The complete listing below should be transcribed precisely.

(Dataset content begins)

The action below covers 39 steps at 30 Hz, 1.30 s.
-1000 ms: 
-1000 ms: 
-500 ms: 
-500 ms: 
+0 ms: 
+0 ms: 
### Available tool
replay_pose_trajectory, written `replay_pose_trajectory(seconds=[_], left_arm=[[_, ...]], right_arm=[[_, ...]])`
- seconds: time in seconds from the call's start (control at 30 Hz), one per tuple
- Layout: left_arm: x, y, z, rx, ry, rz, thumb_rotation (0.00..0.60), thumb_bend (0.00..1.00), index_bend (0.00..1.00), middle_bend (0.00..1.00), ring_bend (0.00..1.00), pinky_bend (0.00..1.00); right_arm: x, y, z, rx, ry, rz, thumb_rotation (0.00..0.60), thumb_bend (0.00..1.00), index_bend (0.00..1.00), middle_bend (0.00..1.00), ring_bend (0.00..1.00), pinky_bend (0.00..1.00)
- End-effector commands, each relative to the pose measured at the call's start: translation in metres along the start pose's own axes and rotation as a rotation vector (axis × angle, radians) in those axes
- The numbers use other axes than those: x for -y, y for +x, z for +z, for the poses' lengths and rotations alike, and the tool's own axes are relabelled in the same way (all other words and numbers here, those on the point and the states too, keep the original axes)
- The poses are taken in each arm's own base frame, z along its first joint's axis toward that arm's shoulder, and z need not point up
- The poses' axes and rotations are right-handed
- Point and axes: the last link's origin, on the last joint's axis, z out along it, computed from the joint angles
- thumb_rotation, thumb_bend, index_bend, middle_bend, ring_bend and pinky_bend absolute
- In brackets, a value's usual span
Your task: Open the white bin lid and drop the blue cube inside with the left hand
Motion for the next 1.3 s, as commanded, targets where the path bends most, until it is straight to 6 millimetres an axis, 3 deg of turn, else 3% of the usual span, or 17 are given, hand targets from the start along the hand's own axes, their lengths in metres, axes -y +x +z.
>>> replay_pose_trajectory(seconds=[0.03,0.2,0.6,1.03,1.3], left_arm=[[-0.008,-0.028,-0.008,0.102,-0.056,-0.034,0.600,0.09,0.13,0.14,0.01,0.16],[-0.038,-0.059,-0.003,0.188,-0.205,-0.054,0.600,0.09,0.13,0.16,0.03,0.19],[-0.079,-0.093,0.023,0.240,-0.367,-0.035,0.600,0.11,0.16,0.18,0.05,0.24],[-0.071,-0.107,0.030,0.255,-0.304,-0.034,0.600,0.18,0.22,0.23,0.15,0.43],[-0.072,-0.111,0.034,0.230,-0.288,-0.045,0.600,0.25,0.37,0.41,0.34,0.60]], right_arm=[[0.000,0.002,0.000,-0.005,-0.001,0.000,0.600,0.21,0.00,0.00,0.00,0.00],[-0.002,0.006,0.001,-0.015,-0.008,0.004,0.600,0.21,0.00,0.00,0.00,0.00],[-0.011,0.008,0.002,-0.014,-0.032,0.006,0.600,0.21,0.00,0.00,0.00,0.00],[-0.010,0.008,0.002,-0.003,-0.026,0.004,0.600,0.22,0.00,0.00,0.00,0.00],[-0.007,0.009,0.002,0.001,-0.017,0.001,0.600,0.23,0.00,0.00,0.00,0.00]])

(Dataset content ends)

Answer to this exercise:
The action below covers 39 steps at 30 Hz, 1.30 s.
-1000 ms: 
-1000 ms: 
-500 ms: 
-500 ms: 
+0 ms: 
+0 ms: 
### Available tool
replay_pose_trajectory, written `replay_pose_trajectory(seconds=[_], left_arm=[[_, ...]], right_arm=[[_, ...]])`
- seconds: time in seconds from the call's start (control at 30 Hz), one per tuple
- Layout: left_arm: x, y, z, rx, ry, rz, thumb_rotation (0.00..0.60), thumb_bend (0.00..1.00), index_bend (0.00..1.00), middle_bend (0.00..1.00), ring_bend (0.00..1.00), pinky_bend (0.00..1.00); right_arm: x, y, z, rx, ry, rz, thumb_rotation (0.00..0.60), thumb_bend (0.00..1.00), index_bend (0.00..1.00), middle_bend (0.00..1.00), ring_bend (0.00..1.00), pinky_bend (0.00..1.00)
- End-effector commands, each relative to the pose measured at the call's start: translation in metres along the start pose's own axes and rotation as a rotation vector (axis × angle, radians) in those axes
- The numbers use other axes than those: x for -y, y for +x, z for +z, for the poses' lengths and rotations alike, and the tool's own axes are relabelled in the same way (all other words and numbers here, those on the point and the states too, keep the original axes)
- The poses are taken in each arm's own base frame, z along its first joint's axis toward that arm's shoulder, and z need not point up
- The poses' axes and rotations are right-handed
- Point and axes: the last link's origin, on the last joint's axis, z out along it, computed from the joint angles
- thumb_rotation, thumb_bend, index_bend, middle_bend, ring_bend and pinky_bend absolute
- In brackets, a value's usual span
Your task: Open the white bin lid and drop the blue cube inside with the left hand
Motion for the next 1.3 s, as commanded, targets where the path bends most, until it is straight to 6 millimetres an axis, 3 deg of turn, else 3% of the usual span, or 17 are given, hand targets from the start along the hand's own axes, their lengths in metres, axes -y +x +z.
>>> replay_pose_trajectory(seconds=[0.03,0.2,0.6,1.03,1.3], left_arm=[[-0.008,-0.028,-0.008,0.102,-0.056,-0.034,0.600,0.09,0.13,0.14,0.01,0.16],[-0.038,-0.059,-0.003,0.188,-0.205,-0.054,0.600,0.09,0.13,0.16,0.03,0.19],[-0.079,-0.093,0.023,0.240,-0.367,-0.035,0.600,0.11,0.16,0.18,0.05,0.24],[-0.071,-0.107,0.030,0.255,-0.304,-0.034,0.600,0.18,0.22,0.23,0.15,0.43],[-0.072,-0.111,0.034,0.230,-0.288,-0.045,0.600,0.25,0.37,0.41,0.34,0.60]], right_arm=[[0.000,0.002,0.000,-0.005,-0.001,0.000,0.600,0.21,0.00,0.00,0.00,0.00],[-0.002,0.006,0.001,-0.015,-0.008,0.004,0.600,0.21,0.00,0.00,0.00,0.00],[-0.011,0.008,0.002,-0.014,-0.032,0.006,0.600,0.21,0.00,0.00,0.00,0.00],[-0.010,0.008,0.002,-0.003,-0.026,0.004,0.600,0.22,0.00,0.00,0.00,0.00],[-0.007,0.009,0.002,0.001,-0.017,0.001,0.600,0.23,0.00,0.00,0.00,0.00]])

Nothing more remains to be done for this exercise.